Porém, além desses aspectos mais claramente percebidos, há outros mais sutis. Há o sonho de Aurora com os macacos, cenas com outras estranhezas e a figura de um crocodilo que se faz presente do início até o fim do filme.  
Detalhes como esses não nos deixam sossegados. A partir deles, cria-se um campo para múltiplas interpretações. A simplicidade da narrativa é só aparente, pois há elementos que juntos à ironia e à caricatura/alegoria instituem um campo simbólico ambíguo e rico. De forma sutil criam um apelo e uma beleza que nos aprisionam o pensamento. 
A imagem do crocodilo que nos acompanha por todo o filme surge como um animal e como objeto de decoração em shopping urbano. Ele é recorrência em mitologias antigas com o nome de Leviatã, símbolo bíblico ou como Sobeck, na mitologia egípcia. É representação das trevas e da morte, da rudeza e força instintiva. 
Na história de Aurora, esse animal de tantas referências mitológicas faz parte do cenário africano, chega perto dela como um presente que acaba aproximando Aurora do proibido, do objeto de amor e de traição. Proximidade que indica o perigo e a destruição da paixão. 
Miguel Gomes vai nos oferecendo material para a reflexão referentes ao mundo da memória e do passado na vida da personagem. Ele também nos indica questões relativas ao mundo presente em situações políticas e ideológicas. 

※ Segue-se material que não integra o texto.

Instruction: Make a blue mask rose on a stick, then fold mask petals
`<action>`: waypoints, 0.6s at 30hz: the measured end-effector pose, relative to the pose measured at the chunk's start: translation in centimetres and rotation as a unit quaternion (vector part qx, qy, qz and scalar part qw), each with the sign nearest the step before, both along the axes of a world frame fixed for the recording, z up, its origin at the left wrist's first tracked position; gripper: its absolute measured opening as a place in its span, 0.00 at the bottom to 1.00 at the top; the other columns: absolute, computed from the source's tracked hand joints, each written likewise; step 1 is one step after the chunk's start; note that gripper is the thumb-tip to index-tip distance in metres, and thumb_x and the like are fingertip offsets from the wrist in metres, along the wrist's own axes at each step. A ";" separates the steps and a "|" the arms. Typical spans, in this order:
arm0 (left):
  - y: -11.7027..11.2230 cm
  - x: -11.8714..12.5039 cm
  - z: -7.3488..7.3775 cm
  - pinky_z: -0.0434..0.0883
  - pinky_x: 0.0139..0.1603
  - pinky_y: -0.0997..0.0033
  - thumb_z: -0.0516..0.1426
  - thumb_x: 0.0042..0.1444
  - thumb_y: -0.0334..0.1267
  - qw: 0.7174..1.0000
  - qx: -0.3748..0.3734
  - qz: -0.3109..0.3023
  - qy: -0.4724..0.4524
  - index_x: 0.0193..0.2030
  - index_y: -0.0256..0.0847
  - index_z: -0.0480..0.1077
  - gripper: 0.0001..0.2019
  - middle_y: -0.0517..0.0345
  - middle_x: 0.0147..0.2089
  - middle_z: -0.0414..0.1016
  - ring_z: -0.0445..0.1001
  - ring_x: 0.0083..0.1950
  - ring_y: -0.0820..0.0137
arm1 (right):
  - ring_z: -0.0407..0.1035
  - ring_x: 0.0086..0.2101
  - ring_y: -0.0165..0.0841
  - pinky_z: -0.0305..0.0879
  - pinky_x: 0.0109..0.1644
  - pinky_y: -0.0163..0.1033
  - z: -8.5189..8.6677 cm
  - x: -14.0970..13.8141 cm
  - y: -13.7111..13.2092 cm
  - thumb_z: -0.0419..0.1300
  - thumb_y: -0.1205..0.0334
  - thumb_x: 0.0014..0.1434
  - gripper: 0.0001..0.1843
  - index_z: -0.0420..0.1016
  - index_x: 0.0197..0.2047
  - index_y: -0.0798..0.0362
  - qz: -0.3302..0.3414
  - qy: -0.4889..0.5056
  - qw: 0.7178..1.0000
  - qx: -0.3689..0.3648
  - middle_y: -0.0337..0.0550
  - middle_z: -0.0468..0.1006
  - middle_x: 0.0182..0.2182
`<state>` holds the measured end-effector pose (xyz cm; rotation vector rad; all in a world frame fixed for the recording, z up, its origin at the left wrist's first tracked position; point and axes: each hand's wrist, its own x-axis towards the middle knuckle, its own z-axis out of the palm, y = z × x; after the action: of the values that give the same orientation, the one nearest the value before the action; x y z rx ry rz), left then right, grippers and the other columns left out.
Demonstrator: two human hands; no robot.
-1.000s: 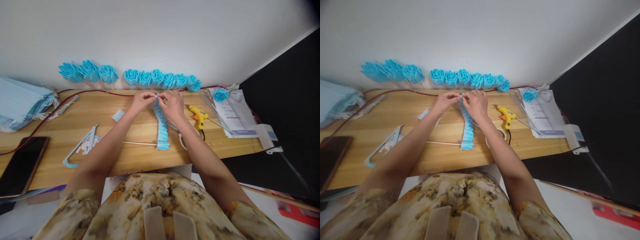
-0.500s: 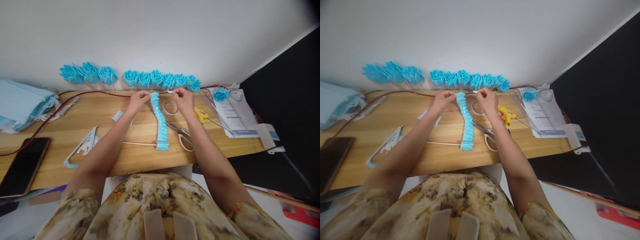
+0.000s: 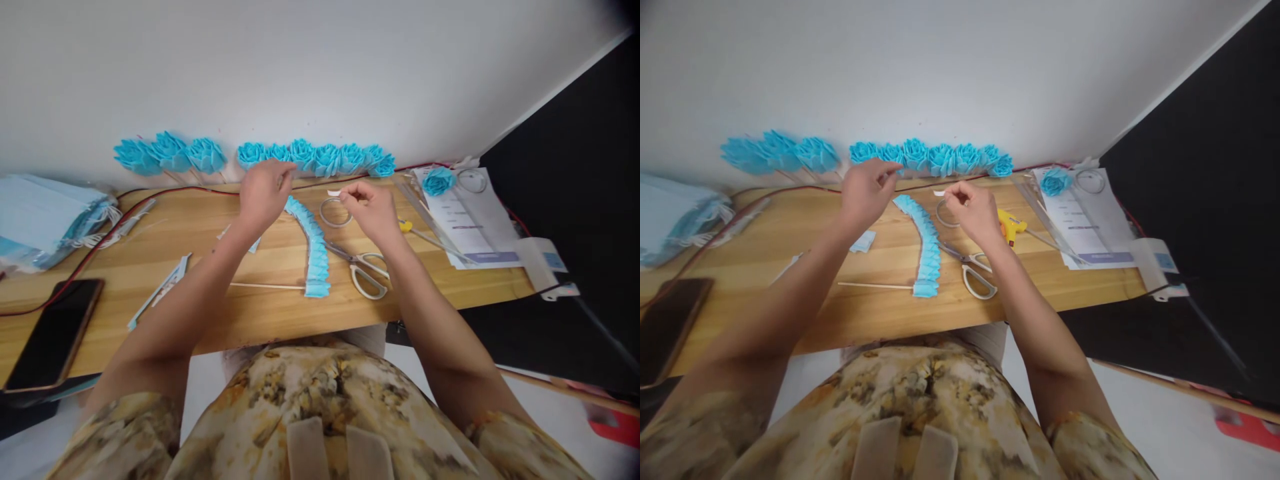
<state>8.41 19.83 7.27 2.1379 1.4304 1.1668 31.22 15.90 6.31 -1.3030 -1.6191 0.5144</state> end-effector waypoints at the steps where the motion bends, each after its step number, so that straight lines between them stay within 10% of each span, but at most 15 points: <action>1: -0.6 0.2 0.3 0.67 0.57 0.64 0.57 0.61 0.34 0.999 -0.019 -0.031 -0.018 0.48 0.39 0.81 0.13 0.50 0.48 0.81 0.76 0.50 0.60 | 0.68 0.28 0.32 0.62 0.35 0.38 0.2 -0.2 -0.5 0.60 0.59 0.56 0.08 0.79 0.30 0.53 0.013 0.000 1.000 -0.004 0.37 0.77 0.25; 6: -2.8 1.3 0.7 0.70 0.48 0.66 0.61 0.58 0.42 0.970 -0.153 -0.150 -0.119 0.43 0.38 0.82 0.12 0.51 0.45 0.83 0.77 0.45 0.63 | 0.70 0.29 0.32 0.64 0.37 0.38 0.8 -1.1 -2.3 0.60 0.59 0.57 0.09 0.79 0.30 0.53 0.040 -0.024 0.999 -0.016 0.38 0.79 0.26; 12: -4.4 1.2 0.5 0.67 0.34 0.71 0.63 0.54 0.40 0.956 -0.211 -0.155 -0.129 0.33 0.37 0.79 0.08 0.56 0.28 0.78 0.73 0.31 0.70 | 0.74 0.33 0.35 0.68 0.40 0.40 0.9 -2.1 -3.5 0.60 0.59 0.60 0.09 0.81 0.35 0.51 0.079 -0.059 0.995 -0.016 0.40 0.82 0.30; 18: -7.3 -10.5 3.0 0.64 0.33 0.70 0.62 0.56 0.48 0.994 -0.105 0.036 -0.003 0.31 0.41 0.78 0.12 0.58 0.27 0.76 0.70 0.30 0.69 | 0.78 0.40 0.43 0.71 0.48 0.50 0.4 1.7 -7.9 0.57 0.57 0.65 0.14 0.82 0.50 0.45 0.098 -0.215 0.972 0.010 0.45 0.84 0.39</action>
<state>-2.11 12.50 10.29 1.9541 1.5636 0.9969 32.90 8.01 6.74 -1.3067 -2.1223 0.3446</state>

Não há paraísos no mundo dos africanos organizado segundo suas tradições e rituais. Parece que lá também não cabe senão um modelo de aceitação nas situações de vida. Na verdade, pode ser modelo de submissão a forças maiores sejam as do submundo, sejam as da natureza. Esta perspectiva pode parecer cruel, mas ela nos é oferecida com beleza, talento e inteligência. 
É sempre muito pessoal a cosmovisão do diretor de cinema. É ainda mais subjetiva a interpretação que você lê agora, porque parcial e incompleta. Portanto, há lugar para a discordância e para a pesquisa de outras possibilidades. 
Mas, se você assistir ao filme, não poderá mais esquecer da cena em que há a ausência do som da fala enquanto ouvimos o barulho das pedrinhas que caem na água. Ou então do grupo de jovens em cima da árvore como em um cartão postal ou do som musical incrível tão fora do contexto africano. A imagem de um guarda-chuva quebrado de um mestre que vai embora. Ou então a de Mário e amigo correndo pelos caminhos de África, donos do mundo. Tudo lindo e em P&B. Tudo isso fará muito sentido dentro da proposta estética do diretor Miguel Gomes. 
Daí que é notícia boa sua intenção de uma adaptação para o cinema de Os Sertões, uma obra literária tão complexa.  A partir do filme TABU percebemos que ele tem repertório e competência técnica para essa enorme tarefa. Esperemos a notícia do lançamento de seu próximo filme já denominado Selvajaria. 
Enquanto isso, não percamos o filme Tabu disponível no Youtube.